**TASK REQUIREMENTS**
Using the material below, print the line that contains "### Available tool", the line that contains "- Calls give", and every line in between, exactly and nothing else.

INPUT DATA START

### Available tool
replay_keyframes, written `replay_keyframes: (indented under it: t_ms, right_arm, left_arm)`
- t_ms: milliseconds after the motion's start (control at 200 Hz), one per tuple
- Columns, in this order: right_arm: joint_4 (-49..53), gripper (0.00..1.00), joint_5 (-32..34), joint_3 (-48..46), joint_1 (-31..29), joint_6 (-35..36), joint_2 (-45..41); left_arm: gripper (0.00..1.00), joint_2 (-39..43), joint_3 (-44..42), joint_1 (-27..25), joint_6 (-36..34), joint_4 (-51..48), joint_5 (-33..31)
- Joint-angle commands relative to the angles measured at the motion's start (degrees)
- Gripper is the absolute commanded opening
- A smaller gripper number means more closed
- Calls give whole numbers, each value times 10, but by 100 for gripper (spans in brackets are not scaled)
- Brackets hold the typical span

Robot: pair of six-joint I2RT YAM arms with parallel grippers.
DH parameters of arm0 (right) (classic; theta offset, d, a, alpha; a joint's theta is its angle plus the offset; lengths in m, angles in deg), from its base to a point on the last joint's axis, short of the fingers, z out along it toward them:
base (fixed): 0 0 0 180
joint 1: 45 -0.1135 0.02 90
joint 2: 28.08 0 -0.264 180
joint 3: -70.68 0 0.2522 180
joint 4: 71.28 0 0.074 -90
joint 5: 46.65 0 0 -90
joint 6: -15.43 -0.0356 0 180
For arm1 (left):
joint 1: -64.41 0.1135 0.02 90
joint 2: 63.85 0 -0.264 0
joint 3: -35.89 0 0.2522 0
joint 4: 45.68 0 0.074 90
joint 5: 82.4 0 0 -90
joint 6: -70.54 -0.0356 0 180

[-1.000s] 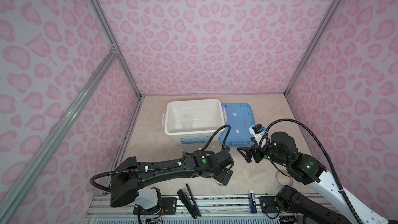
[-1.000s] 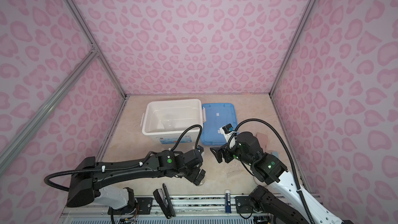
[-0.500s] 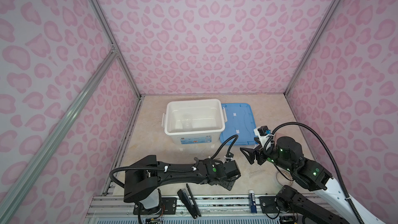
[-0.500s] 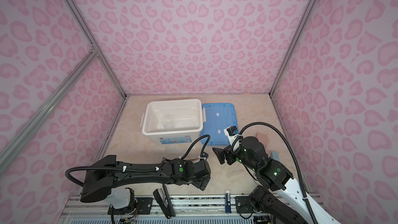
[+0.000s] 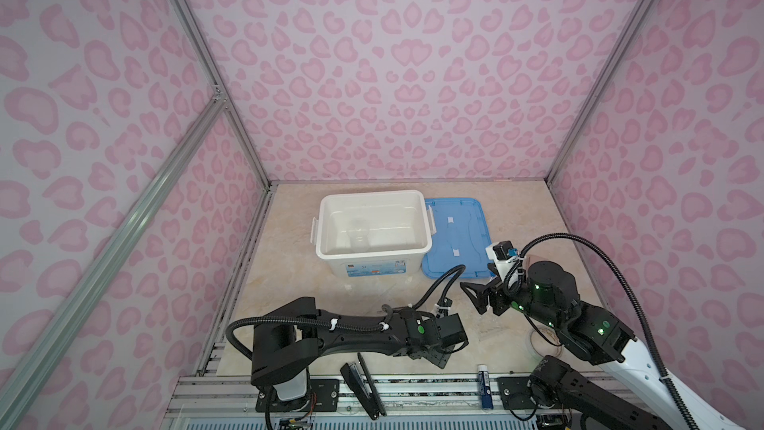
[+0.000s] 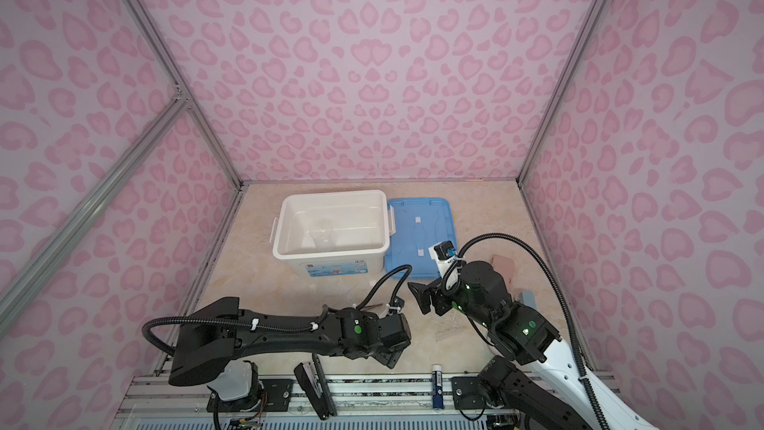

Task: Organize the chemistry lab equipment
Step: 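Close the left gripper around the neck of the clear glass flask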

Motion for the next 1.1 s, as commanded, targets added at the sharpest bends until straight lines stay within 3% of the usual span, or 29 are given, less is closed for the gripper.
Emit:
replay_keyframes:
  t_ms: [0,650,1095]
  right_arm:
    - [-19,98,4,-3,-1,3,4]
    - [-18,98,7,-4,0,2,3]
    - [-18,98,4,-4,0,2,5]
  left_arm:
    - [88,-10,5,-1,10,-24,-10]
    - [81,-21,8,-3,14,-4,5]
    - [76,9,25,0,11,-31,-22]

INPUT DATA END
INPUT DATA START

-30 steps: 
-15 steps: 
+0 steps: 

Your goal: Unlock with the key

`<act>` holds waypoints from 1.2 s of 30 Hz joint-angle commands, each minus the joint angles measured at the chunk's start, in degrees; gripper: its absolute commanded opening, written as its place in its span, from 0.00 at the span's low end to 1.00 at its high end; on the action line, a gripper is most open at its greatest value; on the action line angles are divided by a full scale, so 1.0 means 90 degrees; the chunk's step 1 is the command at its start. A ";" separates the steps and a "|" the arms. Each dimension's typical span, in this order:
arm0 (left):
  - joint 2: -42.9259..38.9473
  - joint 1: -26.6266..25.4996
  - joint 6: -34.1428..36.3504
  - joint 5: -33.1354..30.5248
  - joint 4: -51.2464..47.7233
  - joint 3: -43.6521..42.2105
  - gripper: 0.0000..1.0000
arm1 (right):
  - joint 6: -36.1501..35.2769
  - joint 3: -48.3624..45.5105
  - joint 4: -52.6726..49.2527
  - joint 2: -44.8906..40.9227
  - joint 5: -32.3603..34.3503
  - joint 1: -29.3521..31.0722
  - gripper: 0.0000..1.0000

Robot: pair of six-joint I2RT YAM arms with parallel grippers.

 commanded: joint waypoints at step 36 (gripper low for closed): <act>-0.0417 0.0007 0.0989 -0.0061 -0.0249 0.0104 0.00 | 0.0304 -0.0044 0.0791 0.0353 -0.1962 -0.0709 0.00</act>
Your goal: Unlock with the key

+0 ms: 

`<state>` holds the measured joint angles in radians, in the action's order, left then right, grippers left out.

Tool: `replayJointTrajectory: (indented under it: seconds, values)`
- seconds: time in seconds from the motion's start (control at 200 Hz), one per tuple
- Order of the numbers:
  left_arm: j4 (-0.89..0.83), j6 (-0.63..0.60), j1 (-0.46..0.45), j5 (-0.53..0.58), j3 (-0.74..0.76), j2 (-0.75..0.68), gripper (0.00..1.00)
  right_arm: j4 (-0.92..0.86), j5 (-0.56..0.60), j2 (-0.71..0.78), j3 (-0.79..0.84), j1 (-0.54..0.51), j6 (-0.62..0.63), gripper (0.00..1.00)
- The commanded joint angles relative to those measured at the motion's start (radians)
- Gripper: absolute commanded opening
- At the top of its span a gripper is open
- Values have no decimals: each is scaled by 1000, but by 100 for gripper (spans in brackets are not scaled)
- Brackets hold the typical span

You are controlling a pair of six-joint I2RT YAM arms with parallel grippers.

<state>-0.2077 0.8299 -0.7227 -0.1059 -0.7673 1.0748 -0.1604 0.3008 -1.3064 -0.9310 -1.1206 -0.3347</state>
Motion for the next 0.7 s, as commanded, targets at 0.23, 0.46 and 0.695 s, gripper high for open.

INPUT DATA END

**SOLUTION BELOW**
### Available tool
replay_keyframes, written `replay_keyframes: (indented under it: t_ms, right_arm, left_arm)`
- t_ms: milliseconds after the motion's start (control at 200 Hz), one per tuple
- Columns, in this order: right_arm: joint_4 (-49..53), gripper (0.00..1.00), joint_5 (-32..34), joint_3 (-48..46), joint_1 (-31..29), joint_6 (-35..36), joint_2 (-45..41); left_arm: gripper (0.00..1.00), joint_2 (-39..43), joint_3 (-44..42), joint_1 (-27..25), joint_6 (-36..34), joint_4 (-51..48), joint_5 (-33..31)
- Joint-angle commands relative to the angles measured at the motion's start (degrees)
- Gripper is the absolute commanded opening
- A smaller gripper number means more closed
- Calls give whole numbers, each value times 10, but by 100 for gripper (spans in brackets are not scaled)

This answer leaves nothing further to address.